Correlates of self-reported colorectal cancer screening accuracy in a multi-specialty medical group practice
Published Date:Feb 2013
Source:Open J Epidemiol. 3(1):20-24.
Pubmed Central ID:PMC3767154
Funding:P30 CA016672/CA/NCI NIH HHS/United States
R25 CA057712/CA/NCI NIH HHS/United States
R25 CA057730/CA/NCI NIH HHS/United States
U48 DP000057/DP/NCCDPHP CDC HHS/United States
We assessed whether accuracy of self-reported screening for colorectal cancer (CRC) varied by respondent characteristics or healthcare utilization.
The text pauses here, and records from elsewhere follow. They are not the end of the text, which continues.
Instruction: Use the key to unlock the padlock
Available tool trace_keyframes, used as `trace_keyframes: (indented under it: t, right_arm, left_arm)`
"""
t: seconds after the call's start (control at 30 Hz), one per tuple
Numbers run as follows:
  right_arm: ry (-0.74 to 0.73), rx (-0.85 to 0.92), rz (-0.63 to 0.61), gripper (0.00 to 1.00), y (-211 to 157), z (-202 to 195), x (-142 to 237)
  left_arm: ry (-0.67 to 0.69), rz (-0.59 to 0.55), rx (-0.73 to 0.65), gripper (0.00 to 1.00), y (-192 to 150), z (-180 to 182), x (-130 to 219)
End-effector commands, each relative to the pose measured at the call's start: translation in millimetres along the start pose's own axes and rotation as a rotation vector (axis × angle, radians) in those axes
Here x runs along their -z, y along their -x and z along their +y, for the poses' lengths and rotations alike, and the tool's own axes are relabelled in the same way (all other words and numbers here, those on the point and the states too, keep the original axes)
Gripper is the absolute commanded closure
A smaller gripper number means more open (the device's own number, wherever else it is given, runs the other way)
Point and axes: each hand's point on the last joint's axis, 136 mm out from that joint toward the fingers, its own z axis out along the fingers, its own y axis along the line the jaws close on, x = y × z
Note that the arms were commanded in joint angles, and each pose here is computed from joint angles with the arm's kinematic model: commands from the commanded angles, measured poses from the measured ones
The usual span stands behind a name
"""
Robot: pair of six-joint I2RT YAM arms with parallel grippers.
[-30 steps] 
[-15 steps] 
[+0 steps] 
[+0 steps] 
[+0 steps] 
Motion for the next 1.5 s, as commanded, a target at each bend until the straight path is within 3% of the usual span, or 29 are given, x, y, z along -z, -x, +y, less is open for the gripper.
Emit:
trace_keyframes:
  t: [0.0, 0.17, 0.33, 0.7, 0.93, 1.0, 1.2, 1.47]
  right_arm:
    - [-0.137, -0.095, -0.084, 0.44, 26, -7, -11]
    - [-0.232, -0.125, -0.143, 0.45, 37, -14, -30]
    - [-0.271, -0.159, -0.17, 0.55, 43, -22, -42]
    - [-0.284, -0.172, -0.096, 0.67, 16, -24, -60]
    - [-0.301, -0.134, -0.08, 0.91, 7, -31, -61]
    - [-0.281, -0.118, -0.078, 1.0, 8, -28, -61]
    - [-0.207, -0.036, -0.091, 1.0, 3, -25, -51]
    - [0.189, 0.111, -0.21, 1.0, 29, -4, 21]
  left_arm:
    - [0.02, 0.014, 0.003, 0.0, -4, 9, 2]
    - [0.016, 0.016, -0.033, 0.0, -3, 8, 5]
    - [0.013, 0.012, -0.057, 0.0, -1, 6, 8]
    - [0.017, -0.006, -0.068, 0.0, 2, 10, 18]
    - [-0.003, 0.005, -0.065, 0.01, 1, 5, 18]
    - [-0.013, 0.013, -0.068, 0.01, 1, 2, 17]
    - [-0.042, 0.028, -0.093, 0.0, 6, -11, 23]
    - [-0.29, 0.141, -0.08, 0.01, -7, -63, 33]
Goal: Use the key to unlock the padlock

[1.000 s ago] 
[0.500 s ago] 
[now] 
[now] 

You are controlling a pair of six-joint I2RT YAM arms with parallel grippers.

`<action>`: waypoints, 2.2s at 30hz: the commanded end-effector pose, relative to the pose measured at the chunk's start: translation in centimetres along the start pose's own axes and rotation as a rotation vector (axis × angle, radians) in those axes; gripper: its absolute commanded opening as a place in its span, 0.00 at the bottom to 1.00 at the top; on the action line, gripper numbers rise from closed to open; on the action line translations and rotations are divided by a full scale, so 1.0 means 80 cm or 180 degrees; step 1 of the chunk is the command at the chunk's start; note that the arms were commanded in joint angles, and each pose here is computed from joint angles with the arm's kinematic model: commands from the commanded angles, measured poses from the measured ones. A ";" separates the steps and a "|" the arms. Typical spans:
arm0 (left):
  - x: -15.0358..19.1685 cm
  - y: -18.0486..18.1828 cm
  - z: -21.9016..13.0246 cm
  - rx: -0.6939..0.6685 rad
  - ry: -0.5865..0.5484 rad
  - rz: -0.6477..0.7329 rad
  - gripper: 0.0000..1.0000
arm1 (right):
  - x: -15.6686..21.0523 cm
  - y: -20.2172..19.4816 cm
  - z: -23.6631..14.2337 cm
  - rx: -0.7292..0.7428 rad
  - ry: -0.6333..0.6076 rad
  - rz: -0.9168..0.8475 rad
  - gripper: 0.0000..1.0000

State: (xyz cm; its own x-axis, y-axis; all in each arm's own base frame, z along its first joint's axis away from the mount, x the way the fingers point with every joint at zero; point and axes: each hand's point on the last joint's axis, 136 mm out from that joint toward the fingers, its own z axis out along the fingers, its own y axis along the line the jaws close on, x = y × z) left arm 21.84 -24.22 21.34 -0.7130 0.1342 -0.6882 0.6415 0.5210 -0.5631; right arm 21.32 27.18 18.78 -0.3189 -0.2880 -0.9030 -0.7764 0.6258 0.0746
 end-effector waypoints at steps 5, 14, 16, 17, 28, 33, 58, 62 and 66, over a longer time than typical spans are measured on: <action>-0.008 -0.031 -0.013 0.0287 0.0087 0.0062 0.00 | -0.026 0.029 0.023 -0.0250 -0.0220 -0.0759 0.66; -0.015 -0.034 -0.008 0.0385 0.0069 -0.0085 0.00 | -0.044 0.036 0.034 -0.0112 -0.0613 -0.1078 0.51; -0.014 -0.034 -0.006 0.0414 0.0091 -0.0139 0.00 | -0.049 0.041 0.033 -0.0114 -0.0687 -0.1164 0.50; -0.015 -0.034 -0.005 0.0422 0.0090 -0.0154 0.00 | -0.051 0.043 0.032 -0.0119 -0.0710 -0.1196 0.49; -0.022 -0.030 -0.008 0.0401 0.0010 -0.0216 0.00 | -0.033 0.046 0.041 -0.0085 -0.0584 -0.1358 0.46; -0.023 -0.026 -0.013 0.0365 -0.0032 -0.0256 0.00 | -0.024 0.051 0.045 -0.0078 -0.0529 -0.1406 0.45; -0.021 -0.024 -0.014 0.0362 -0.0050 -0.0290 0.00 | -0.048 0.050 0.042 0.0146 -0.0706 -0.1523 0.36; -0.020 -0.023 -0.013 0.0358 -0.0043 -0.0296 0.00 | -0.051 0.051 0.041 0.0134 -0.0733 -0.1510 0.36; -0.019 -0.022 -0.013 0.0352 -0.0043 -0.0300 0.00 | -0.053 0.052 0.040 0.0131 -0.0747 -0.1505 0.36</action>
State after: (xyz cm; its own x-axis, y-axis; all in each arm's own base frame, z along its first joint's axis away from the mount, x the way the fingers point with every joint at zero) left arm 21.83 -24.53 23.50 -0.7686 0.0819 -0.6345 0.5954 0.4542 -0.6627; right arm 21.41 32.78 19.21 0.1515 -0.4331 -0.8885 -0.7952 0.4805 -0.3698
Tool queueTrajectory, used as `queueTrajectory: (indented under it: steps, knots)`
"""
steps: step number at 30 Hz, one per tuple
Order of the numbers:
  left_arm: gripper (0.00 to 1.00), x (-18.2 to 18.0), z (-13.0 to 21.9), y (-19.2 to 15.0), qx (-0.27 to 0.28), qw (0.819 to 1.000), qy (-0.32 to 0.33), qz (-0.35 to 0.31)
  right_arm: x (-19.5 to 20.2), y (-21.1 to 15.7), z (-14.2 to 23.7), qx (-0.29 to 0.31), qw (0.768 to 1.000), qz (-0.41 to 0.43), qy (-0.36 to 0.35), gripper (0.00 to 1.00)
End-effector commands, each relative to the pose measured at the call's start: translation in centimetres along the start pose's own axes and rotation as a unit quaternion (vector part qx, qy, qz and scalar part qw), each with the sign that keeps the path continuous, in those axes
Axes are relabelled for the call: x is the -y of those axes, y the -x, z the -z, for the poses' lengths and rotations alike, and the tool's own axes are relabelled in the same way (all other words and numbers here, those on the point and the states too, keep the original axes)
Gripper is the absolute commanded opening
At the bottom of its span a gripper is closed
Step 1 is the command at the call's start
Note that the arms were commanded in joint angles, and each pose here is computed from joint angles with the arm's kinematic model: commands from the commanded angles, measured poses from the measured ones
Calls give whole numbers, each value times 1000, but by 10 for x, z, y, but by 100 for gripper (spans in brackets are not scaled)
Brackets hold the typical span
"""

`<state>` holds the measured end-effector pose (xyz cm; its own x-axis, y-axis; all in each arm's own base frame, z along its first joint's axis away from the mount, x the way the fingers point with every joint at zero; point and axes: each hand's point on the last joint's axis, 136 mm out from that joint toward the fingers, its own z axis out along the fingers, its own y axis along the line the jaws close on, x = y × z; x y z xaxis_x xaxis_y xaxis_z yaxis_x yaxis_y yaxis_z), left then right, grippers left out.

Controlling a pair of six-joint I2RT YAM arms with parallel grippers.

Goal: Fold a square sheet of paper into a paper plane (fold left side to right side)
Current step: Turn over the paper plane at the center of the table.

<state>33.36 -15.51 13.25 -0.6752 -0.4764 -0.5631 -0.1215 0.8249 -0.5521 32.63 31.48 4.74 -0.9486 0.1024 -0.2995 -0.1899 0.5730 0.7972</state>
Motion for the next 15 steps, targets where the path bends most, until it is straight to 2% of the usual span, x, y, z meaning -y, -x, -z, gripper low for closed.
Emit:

From 2005 to 2007, 857 respondents aged 51 – 74 were recruited from a multi-specialty medical group practice to answer a questionnaire about their CRC screening (CRCS) behaviors. Self-reports were compared with administrative and medical records to assess concordance, sensitivity, specificity, and report-to-records ratios for overall CRCS (fecal occult blood test, sigmoidoscopy, and/or colonoscopy).
Concordance was good (≥0.8 to <0.9) or fair (≥0.7 to <0.8) for most subgroups; respondents with >5 visits outside the clinic had poor (<0.7) concordance. Sensitivity estimates were mostly excellent (≥0.9) or good but poor for respondents whose healthcare provider did not advise a specific CRCS test. Specificity was poor for the following respondents: 65+ years, males, college graduates, family history of CRC, >5 visits outside of the clinic, or whose healthcare provider advised a specific CRCS test. Respondents 65+ years and with >5 outside visits over-reported CRCS.
With few exceptions, self-reports of CRCS in an insured population is reasonably accurate across subgroups. More work is needed to replicate these findings in diverse settings and populations to better understand subgroup differences and improve measures of CRCS.